Work instructions. Locate all lines in the data below that hold "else" and show them.

Data.
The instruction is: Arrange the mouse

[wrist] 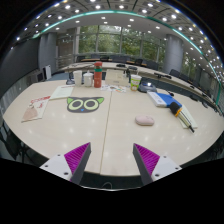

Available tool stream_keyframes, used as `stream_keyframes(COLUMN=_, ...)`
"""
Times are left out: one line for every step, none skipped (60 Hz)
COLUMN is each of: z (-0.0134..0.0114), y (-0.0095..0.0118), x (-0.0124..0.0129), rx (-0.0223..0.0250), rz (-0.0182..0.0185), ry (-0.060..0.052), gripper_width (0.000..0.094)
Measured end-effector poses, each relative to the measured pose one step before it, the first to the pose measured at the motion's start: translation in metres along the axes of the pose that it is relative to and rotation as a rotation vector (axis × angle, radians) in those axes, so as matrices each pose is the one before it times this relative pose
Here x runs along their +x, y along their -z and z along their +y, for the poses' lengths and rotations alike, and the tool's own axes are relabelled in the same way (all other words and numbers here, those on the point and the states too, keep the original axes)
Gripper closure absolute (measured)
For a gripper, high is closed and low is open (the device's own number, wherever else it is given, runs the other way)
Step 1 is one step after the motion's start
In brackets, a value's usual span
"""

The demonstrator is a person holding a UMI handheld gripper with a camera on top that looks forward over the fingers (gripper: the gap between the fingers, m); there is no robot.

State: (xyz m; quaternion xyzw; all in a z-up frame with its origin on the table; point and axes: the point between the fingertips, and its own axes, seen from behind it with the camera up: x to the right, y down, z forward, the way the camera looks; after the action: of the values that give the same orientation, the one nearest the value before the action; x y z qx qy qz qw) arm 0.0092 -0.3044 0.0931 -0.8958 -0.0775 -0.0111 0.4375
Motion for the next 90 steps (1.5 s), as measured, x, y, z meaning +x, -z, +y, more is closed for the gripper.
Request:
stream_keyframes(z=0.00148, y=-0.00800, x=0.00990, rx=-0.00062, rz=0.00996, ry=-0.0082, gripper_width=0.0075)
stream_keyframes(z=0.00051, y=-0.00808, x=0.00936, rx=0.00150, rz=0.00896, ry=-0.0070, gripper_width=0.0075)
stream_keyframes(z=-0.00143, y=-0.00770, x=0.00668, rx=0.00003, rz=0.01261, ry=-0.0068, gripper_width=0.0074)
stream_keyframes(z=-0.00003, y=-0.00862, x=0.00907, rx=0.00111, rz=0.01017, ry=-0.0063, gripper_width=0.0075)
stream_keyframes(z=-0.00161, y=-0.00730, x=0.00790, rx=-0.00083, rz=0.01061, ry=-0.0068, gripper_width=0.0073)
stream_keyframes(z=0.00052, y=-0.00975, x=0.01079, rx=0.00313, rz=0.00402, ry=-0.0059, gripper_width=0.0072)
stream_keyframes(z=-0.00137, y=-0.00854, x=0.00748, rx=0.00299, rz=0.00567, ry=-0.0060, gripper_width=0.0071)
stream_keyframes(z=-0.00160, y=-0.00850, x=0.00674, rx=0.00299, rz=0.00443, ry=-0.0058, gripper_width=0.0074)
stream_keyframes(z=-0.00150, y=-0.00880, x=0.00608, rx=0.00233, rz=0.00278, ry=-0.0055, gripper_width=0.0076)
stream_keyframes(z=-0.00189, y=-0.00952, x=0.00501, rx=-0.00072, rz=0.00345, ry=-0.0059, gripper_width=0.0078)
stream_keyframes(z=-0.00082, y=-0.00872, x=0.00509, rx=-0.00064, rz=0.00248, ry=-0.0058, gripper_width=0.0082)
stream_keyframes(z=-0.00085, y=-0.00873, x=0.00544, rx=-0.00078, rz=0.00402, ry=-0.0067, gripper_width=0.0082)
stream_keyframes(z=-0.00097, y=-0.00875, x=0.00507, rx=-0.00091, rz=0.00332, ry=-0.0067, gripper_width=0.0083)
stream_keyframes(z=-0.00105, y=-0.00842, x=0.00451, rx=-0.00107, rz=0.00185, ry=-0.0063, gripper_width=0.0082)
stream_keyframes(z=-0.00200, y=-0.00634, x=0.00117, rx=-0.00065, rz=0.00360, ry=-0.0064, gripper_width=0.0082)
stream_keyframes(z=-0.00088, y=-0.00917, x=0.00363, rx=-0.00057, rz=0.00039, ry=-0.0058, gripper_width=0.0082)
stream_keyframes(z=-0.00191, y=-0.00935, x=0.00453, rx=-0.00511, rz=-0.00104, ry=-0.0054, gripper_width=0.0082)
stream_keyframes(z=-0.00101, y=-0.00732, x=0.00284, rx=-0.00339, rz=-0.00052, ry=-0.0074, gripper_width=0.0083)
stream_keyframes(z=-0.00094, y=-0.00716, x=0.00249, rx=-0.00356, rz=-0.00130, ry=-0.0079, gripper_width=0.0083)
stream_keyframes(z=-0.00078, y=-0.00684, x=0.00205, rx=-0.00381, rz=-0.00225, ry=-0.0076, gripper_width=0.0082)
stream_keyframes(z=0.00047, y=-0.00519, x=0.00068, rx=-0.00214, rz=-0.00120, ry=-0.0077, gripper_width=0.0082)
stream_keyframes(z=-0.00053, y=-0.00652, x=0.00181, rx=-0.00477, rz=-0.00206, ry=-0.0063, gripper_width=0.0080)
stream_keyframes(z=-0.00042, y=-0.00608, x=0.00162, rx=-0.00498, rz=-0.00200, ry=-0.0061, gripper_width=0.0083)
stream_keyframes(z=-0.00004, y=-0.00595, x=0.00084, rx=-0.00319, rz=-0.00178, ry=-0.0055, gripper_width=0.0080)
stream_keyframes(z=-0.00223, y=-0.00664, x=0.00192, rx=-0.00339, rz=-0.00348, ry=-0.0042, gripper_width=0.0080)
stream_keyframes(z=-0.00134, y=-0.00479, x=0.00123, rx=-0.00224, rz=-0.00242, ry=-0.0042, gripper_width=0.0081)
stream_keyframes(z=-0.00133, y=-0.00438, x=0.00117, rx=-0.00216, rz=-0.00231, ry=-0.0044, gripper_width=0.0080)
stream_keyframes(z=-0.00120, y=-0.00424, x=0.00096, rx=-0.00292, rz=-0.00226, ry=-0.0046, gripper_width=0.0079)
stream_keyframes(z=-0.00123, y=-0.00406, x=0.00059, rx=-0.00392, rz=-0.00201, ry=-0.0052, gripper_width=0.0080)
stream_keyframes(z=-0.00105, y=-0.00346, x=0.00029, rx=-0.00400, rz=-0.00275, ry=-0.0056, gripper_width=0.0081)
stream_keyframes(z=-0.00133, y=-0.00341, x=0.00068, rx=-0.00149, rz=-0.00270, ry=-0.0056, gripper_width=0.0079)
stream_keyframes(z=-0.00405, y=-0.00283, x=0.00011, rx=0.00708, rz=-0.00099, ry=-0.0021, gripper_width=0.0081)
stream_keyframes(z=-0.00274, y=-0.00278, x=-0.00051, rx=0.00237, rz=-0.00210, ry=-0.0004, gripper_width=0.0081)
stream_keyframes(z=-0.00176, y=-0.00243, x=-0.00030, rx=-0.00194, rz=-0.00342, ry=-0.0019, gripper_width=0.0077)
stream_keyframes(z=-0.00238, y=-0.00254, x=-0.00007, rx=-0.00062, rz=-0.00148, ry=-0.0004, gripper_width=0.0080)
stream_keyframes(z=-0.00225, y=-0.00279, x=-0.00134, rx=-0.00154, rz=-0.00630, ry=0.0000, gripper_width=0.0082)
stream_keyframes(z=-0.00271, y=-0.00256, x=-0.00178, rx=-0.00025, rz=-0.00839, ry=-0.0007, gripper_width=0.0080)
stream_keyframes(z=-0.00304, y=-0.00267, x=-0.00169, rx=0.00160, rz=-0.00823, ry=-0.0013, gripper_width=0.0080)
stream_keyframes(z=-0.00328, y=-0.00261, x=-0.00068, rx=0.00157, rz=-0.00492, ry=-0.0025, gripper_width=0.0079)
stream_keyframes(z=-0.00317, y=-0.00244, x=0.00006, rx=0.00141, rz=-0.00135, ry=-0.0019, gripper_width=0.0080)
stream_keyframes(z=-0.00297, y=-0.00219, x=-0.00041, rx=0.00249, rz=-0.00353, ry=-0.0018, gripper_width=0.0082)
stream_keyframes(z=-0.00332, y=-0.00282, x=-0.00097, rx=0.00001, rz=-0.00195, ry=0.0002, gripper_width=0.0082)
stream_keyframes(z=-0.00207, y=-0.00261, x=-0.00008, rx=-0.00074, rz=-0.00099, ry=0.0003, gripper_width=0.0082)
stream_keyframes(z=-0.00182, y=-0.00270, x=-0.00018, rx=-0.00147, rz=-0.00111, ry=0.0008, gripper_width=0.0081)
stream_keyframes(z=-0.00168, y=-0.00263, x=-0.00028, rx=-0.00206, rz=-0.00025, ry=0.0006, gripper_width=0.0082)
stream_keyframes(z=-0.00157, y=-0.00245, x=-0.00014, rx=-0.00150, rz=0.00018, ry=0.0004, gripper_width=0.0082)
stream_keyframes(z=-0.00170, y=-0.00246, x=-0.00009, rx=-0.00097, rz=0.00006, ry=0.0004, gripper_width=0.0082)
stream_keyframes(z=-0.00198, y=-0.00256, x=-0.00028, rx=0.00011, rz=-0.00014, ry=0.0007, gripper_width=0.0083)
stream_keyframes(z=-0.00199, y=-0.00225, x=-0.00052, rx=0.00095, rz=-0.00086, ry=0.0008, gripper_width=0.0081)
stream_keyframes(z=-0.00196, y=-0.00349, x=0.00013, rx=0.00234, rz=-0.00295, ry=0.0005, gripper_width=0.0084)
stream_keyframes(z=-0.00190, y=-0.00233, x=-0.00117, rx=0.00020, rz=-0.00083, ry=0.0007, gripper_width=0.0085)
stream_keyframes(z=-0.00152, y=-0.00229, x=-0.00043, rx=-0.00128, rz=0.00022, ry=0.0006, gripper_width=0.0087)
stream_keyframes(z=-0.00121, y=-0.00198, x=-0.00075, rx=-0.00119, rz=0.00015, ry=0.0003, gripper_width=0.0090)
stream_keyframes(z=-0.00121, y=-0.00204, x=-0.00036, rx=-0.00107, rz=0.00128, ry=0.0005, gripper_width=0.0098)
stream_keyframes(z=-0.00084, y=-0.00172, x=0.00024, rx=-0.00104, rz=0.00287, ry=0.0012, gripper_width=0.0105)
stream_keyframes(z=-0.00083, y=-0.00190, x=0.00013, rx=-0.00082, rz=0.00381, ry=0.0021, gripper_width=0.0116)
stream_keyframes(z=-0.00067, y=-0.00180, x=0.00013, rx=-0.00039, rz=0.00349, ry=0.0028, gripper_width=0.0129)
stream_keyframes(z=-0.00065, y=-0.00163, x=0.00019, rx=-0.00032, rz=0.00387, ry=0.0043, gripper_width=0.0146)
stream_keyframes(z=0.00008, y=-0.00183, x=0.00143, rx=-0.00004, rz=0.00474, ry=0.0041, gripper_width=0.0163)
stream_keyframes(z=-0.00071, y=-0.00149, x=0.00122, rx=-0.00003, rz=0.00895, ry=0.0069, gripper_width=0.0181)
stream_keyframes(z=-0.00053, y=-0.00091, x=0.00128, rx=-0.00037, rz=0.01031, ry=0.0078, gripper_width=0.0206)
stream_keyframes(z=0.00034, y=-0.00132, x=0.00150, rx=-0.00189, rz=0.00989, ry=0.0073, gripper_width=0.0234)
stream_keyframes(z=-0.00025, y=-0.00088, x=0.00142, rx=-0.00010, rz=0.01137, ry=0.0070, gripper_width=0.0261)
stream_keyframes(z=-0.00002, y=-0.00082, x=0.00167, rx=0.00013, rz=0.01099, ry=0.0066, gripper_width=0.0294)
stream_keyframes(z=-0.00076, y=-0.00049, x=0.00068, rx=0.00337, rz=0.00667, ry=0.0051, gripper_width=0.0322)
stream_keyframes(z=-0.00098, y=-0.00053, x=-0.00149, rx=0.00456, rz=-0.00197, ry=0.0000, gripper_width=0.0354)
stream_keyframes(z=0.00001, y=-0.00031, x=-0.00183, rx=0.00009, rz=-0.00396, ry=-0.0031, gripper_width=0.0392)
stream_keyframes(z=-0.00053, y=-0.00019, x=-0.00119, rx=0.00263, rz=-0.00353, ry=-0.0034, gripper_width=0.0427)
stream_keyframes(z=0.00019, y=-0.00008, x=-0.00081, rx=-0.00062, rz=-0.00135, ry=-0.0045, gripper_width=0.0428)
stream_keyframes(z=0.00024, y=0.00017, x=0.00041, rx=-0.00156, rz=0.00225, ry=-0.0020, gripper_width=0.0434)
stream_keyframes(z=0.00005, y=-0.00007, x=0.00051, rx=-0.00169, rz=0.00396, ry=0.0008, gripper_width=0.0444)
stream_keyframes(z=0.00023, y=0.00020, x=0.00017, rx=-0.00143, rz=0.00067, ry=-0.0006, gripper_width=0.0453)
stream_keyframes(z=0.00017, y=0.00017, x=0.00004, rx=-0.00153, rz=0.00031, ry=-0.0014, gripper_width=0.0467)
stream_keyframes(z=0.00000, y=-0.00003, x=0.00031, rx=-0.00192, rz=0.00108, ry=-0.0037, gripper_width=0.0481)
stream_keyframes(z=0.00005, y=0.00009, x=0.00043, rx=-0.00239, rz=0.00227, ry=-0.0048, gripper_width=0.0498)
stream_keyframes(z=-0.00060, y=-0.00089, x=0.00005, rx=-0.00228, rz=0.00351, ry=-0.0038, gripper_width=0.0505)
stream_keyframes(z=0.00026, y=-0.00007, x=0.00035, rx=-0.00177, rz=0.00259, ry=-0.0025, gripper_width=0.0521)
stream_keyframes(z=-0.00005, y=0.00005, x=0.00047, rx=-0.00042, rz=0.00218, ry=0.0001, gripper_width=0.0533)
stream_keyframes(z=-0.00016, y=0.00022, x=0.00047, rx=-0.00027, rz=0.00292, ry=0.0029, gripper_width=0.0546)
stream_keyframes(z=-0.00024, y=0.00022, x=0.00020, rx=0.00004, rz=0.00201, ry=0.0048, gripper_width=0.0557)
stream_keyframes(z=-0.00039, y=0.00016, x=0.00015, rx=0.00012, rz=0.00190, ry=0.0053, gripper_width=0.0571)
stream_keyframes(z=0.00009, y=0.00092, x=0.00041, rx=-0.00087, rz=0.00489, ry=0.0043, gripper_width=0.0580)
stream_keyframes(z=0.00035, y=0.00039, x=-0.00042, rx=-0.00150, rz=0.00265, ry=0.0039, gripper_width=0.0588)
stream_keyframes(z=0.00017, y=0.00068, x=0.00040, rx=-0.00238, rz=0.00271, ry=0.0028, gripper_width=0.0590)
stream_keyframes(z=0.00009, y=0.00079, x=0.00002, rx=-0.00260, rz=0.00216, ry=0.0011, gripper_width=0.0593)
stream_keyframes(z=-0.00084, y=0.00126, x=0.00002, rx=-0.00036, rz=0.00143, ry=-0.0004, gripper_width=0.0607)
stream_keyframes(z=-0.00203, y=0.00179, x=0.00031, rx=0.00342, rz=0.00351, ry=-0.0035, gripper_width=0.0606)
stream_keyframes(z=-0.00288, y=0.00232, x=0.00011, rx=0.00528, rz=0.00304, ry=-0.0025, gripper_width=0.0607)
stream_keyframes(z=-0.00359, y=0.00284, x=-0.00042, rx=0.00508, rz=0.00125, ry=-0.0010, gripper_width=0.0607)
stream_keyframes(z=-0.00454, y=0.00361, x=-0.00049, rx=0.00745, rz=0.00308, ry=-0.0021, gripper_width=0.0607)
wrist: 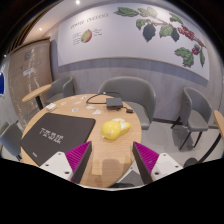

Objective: Arrange mouse

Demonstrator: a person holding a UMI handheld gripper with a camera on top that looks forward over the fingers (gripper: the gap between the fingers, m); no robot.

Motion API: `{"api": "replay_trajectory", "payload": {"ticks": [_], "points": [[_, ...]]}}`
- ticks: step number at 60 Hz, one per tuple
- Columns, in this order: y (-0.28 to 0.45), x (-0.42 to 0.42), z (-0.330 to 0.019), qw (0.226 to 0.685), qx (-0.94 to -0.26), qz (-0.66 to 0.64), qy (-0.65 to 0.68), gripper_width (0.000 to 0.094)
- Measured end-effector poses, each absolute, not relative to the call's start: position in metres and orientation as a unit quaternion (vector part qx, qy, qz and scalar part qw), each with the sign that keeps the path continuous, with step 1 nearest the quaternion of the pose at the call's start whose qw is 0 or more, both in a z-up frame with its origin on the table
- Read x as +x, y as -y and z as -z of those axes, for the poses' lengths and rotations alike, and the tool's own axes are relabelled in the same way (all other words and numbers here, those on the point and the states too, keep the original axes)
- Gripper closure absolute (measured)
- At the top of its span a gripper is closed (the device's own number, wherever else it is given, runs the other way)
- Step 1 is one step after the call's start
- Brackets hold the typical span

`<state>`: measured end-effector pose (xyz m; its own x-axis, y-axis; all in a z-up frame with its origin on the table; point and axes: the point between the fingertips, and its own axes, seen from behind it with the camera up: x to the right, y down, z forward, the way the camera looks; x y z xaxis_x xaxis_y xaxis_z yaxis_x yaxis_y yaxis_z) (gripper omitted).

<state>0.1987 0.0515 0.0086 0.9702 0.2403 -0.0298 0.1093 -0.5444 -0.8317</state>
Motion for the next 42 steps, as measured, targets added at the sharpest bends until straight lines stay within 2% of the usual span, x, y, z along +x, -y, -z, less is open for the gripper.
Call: {"api": "replay_trajectory", "payload": {"ticks": [8, 10, 23, 26, 27, 28, 33, 38, 42], "points": [[-0.081, 0.201, 0.019, 0.443, -0.886, -0.084, 0.11, 0.0093], [-0.091, 0.171, 0.012, 0.433, -0.892, -0.085, 0.102, 0.01], [-0.144, 0.166, 0.016, 0.423, -0.899, -0.057, 0.095, 0.0184], [-0.152, 0.167, 0.017, 0.423, -0.9, -0.04, 0.095, 0.0257], [-0.154, 0.166, 0.017, 0.425, -0.899, -0.038, 0.094, 0.031], [-0.156, 0.164, 0.017, 0.426, -0.899, -0.04, 0.091, 0.0405], [-0.161, 0.166, 0.017, 0.434, -0.898, -0.039, 0.059, 0.0512], [-0.155, 0.178, 0.011, 0.437, -0.899, -0.02, 0.038, 0.0579], [-0.15, 0.182, -0.016, 0.474, -0.88, -0.003, 0.035, 0.059]]}}
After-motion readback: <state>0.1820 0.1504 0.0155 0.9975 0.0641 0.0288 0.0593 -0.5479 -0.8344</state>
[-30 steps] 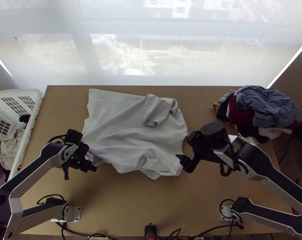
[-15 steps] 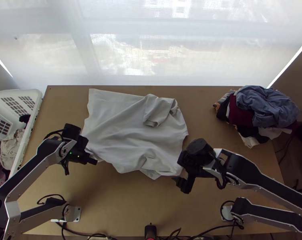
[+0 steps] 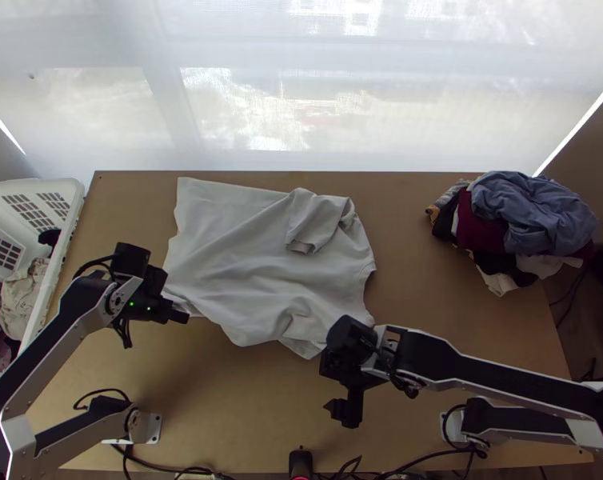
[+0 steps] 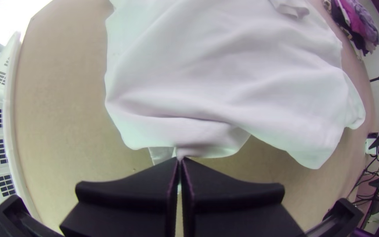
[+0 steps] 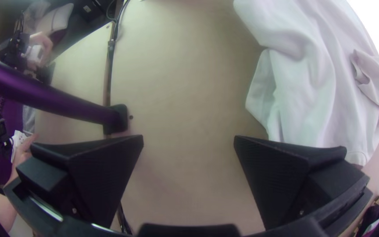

Solution to this exercise.
For a gripper, high is closed and low is open (the device's own number, wherever else it is given, runs the other way)
- At the top of its span a gripper is closed (the device's own number, wherever else it is given, runs the other way)

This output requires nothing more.